[Records from a data source]
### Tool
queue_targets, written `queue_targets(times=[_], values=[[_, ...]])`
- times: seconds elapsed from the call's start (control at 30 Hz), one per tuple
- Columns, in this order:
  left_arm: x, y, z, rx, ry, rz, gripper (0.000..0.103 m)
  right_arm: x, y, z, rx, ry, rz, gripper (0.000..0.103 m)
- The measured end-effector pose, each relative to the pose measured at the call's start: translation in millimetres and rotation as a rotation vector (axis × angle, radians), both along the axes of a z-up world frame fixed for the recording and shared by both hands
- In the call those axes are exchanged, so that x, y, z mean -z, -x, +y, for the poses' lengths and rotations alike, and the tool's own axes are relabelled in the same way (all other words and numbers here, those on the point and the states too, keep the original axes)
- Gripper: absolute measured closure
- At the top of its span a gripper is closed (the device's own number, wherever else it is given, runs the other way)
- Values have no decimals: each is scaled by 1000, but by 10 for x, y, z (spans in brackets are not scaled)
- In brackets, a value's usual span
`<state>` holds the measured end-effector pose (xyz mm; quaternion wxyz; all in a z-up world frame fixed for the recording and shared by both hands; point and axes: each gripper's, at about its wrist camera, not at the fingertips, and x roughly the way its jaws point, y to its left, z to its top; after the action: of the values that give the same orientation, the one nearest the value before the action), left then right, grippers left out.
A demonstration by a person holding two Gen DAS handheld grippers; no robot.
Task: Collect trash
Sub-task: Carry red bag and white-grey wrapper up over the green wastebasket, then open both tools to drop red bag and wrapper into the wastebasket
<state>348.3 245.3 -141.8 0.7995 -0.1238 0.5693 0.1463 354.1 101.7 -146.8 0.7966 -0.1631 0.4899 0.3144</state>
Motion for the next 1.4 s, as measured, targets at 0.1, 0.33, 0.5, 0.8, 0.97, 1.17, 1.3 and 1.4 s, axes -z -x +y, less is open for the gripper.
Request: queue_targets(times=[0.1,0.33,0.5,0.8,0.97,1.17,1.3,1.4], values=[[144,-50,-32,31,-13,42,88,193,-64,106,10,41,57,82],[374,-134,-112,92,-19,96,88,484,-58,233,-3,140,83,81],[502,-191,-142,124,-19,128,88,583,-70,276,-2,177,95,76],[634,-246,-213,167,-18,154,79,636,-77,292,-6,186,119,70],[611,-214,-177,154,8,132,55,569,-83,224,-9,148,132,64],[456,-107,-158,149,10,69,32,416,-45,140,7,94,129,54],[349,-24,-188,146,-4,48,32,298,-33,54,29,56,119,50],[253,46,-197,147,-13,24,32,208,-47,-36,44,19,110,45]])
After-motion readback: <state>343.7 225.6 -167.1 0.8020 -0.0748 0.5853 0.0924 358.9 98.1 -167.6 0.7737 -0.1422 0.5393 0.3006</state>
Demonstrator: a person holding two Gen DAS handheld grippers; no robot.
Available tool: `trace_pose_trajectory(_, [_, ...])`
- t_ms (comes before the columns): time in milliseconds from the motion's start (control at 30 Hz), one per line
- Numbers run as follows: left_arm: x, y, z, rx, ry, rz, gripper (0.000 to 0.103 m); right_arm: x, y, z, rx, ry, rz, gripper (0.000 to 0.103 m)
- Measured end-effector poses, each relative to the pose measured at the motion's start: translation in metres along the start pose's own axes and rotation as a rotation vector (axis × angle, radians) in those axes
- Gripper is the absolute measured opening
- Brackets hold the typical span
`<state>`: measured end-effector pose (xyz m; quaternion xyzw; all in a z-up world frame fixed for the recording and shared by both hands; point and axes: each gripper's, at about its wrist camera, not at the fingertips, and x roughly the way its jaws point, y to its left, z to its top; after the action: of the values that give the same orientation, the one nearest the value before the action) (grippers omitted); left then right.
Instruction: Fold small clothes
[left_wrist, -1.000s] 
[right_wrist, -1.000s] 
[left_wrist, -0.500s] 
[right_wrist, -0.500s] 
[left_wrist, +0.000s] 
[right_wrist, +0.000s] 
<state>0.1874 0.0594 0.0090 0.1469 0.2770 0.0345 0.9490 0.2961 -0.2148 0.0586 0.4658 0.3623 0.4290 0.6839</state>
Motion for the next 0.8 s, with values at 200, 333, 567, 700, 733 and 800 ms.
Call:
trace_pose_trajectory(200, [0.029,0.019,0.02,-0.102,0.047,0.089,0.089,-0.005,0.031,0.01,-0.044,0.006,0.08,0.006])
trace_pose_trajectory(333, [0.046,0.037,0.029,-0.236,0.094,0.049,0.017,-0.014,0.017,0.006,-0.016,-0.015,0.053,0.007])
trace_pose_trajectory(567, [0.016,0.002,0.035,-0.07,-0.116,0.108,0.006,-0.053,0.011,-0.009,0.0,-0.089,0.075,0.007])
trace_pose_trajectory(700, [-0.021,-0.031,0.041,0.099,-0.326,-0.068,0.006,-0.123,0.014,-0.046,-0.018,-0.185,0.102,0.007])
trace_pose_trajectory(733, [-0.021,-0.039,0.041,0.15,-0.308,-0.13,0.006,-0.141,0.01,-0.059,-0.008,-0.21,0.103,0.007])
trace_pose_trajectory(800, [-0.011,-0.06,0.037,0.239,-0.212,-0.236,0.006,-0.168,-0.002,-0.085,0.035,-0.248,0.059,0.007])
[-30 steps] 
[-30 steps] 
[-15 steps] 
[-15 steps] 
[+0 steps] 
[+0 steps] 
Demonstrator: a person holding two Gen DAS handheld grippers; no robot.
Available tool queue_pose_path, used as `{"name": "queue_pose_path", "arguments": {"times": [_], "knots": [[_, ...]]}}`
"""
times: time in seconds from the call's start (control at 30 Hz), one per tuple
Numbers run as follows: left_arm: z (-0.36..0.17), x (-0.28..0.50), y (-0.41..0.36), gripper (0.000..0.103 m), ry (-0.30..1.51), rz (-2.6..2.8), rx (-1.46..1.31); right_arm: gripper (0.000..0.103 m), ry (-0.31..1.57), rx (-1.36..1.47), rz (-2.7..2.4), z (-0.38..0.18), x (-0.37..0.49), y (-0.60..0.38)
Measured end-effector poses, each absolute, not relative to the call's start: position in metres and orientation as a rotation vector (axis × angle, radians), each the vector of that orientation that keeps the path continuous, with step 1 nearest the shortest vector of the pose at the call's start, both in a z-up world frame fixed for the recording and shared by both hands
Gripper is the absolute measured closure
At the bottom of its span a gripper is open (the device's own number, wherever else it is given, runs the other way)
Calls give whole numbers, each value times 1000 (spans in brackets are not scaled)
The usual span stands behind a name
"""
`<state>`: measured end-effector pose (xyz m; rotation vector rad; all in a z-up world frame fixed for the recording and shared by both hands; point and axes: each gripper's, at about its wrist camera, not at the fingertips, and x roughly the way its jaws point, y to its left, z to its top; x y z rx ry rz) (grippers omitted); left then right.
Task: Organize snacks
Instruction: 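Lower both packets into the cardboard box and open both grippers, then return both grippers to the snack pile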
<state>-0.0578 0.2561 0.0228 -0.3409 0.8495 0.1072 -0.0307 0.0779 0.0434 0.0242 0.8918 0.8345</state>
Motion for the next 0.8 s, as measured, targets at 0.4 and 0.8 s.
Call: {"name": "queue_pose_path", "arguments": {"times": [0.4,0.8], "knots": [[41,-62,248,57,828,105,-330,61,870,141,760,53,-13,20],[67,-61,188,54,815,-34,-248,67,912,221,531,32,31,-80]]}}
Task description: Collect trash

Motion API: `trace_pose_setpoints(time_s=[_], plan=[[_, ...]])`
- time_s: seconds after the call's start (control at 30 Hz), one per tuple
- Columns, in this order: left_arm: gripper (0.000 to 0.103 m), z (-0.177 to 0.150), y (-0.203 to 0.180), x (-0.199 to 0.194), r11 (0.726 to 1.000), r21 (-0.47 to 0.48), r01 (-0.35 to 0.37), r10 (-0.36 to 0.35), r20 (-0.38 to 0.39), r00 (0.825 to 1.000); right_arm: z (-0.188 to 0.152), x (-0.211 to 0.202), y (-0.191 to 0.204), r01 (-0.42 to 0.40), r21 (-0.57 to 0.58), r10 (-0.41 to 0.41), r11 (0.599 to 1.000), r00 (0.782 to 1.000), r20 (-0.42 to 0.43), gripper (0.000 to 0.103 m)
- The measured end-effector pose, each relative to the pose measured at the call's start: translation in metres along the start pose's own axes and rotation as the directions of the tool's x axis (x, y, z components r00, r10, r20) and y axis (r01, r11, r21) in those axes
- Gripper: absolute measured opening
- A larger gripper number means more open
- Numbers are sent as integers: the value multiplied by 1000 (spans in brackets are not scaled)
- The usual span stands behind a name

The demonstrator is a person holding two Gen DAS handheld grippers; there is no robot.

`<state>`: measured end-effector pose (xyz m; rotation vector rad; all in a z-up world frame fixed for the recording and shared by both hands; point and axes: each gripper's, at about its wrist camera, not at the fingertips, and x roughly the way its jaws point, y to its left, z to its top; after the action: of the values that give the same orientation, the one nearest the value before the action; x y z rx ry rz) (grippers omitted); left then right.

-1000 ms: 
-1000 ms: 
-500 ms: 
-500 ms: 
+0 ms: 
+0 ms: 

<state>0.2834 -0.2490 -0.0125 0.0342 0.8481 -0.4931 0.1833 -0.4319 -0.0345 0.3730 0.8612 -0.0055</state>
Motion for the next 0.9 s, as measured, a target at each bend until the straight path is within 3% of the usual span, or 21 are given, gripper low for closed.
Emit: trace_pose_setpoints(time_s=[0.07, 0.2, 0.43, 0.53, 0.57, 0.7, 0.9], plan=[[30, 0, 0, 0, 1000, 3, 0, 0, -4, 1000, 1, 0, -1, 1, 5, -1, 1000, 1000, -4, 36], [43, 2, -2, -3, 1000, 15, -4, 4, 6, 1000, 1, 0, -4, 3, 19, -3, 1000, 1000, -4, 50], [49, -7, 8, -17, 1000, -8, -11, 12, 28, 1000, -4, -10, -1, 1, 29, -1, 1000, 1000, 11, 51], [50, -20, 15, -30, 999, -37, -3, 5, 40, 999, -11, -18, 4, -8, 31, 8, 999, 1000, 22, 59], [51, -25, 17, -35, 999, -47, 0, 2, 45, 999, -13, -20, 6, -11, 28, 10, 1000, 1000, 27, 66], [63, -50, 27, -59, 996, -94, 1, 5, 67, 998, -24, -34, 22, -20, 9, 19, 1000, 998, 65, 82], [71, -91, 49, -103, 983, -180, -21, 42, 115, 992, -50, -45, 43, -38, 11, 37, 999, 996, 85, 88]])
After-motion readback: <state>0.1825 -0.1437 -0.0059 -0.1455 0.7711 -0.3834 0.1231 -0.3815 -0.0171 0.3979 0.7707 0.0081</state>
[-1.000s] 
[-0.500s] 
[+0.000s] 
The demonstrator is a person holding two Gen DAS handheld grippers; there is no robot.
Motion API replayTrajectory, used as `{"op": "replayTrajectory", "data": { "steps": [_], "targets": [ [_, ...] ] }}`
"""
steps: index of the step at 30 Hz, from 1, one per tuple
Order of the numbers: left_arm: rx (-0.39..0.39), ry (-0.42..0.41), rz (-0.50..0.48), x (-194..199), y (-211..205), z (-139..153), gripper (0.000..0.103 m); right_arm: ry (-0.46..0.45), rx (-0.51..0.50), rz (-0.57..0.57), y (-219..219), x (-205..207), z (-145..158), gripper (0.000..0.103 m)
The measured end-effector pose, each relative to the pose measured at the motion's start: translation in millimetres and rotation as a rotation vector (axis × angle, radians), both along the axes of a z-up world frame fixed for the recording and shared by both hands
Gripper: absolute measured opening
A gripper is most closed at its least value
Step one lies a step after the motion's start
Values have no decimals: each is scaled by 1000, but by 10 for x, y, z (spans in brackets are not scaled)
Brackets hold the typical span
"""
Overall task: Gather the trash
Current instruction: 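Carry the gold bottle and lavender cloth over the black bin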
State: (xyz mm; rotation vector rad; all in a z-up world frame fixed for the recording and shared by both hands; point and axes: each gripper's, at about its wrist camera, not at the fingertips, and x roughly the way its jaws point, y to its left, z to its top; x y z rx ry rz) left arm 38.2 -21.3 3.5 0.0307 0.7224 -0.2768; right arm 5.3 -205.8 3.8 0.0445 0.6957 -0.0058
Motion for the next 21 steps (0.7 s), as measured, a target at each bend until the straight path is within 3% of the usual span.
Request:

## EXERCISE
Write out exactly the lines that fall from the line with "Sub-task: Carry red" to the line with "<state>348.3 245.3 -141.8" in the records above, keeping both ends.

## RESULT
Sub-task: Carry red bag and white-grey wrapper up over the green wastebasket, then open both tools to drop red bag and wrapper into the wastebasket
<state>348.3 245.3 -141.8 0.7995 -0.1238 0.5693 0.1463 354.1 101.7 -146.8 0.7966 -0.1631 0.4899 0.3144</state>

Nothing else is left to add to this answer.